▶ **Requirement**:
A verbatim copy of the lines starting at the one with "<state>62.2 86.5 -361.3" and ending at the last line below is required; include nothing else.
⁂
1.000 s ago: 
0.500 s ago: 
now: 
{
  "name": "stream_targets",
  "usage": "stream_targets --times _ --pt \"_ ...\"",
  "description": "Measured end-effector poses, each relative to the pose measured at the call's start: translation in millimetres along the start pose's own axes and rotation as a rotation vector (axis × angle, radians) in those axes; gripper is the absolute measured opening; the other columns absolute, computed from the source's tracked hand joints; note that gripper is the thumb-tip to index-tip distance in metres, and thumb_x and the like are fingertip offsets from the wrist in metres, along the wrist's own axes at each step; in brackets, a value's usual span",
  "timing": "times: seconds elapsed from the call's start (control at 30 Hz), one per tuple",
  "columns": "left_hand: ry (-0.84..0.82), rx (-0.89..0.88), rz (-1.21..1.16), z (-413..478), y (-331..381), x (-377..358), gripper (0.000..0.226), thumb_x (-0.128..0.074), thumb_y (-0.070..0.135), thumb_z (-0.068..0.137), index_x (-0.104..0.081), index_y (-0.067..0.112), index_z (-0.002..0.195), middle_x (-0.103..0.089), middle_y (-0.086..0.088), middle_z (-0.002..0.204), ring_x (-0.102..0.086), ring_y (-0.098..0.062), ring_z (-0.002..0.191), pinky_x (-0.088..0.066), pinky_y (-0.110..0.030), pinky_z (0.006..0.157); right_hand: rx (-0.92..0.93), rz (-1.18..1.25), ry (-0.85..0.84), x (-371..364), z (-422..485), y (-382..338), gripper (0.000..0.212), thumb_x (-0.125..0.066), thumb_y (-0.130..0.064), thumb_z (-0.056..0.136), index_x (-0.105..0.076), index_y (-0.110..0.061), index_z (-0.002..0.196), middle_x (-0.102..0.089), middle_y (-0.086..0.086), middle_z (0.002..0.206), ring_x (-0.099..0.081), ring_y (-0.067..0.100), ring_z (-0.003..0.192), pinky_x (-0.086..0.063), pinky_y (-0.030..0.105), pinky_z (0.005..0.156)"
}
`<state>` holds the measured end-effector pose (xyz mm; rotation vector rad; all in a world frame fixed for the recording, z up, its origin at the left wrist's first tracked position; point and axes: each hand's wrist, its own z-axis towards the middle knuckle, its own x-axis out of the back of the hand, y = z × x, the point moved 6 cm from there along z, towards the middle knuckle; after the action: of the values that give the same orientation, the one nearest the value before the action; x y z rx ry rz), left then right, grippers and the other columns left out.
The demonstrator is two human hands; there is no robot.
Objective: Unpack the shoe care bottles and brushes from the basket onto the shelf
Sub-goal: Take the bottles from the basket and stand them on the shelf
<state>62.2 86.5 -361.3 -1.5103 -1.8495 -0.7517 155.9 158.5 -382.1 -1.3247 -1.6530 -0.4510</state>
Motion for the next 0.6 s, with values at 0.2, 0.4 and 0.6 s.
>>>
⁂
▶ **Answer to this problem**:
<state>62.2 86.5 -361.3 -1.5103 -1.8495 -0.7517 155.9 158.5 -382.1 -1.3247 -1.6530 -0.4510</state>
Motion for the next 0.6 s, with values at 0.2, 0.4 and 0.6 s.
>>>

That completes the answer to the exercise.